Dünya bazen yerin dibine inen bir merdiven oluyor ana iliştirdiğimiz, bazen de gökyüzüne uzanan mutluluktan başımızı döndüren sihirli bir sarmaşık; üzerine tırmanıldığında yeni ülkeler ve insanlar keşfedebileceğimiz. Seni tanımak bu keşfedilmemiş yeni ülkelerden biri gibiydi. İçimi acıtan ılık gözyaşlarımla sokaklarında oturup sohbet ettiğim. Park ve bahçelerinde gizemli bakışlarınla en güzel melodileri dinlediğim. Karanlık çöktüğünde uykularımda hiddetinden korkarak uyandığım. Acı kavramının bazen huzur pelerinini giyip kitap kitap dolaştığımız, pişmanlık gözlüğünü güneşe karşı taktığımız saatlerimiz de oldu. Omuzlarımızın teğet geçmediği bir bankta oturup kalmışlığımız. Ruhunun sabırsız nefesini kalbimde yudum yudum hissettiğim inanılmaz saatler. Bir yudum çay keyfinde sandalye rahatsızlığında sabahladığım mum ışığı geceleri… Seni uzaktan sevmek aşkların en güzeli…
Anne Elif, altı yaşındaki oğlu Emir duş aldıktan sonra bornozla koridordan geçerken oğlunun odasını topluyordu hala. Emir odaya geldiğinde onun saçlarını kurulayan annesi bir yandan da Emir’i mıncıklıyordu. Öpücük ve gıdıklama savaşı başlamıştı. Elif ve Emir kovalamaca ve gülüşmelerle Elif’in yatak odasına kadar gelmişlerdi. Anne oğlunu gıdıklayarak yatağa çıkardı. Artık boğuşmalı öpücük savaşı başlamıştı.

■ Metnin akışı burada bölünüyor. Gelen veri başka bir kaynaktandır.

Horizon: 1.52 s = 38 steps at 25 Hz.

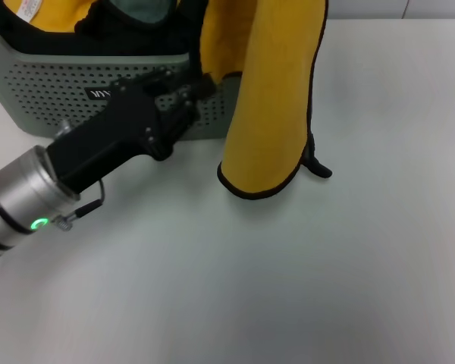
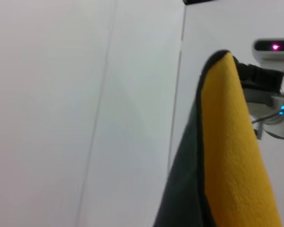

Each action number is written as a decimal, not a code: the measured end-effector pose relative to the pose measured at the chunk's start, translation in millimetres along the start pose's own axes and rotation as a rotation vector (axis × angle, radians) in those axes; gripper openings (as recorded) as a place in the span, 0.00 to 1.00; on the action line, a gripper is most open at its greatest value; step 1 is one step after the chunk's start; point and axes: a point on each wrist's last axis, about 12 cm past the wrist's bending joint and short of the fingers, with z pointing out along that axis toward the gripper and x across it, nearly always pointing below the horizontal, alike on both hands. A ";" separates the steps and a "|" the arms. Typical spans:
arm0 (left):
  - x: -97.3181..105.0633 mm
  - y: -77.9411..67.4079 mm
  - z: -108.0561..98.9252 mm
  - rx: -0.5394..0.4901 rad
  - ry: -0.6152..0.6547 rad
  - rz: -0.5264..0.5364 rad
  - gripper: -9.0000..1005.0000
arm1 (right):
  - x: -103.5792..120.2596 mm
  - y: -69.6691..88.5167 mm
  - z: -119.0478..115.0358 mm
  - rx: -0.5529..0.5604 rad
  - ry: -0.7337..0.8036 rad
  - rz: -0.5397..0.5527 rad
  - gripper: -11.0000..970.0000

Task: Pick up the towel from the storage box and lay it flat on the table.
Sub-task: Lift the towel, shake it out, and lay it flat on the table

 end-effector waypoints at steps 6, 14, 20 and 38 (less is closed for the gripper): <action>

İkisi de öyle çok eğleniyorlardı ki bu oyundan vazgeçmeye hiç niyetleri yoktu. Yaşına göre hem daha kilolu hem de fazla kilolarından kurtulması için yaptığı spor nedeni ile yaşına göre daha güçlü olan Emir, sonunda annesine altına almıştı. Annesini ısırırken onun canını yaktığını fark etmiyordu. Elif, oğlu eğlendiği için bu küçük can acısına katlanıyordu ve Emir’in keyfini bozmamak için seslenmiyordu. Yavaş yavaş Elif’in gücü tükenmeye başlamıştı.
- Emir, çok yoruldum oğlum hadi sen de üşüteceksin, giyinmelisin artık. - Anne, biraz daha, biraz daha. Hadi, lütfen, n’olur. - Oğlum, dur ama, bak üzerime çıkma. Hahaha, seni küçük ayıcık eziyorsun anneni! - Anne, anne telefon çalıyor. - Ver o telefonu çıplak ayaklı küçük yaramaz. - Babam, babam, babam… - Zıplama da ver şu telefonu yaramaz şey. - Alo! Baba bizi görüntülü arasana. Biz annemle boğuşmalı gülmeceli oyun oynuyoruz. - Öyle mi? Hımm peki madem kapatıyorum ve hemen görüntülü arıyorum. Bu anı kaçırmamak gerekir değil mi?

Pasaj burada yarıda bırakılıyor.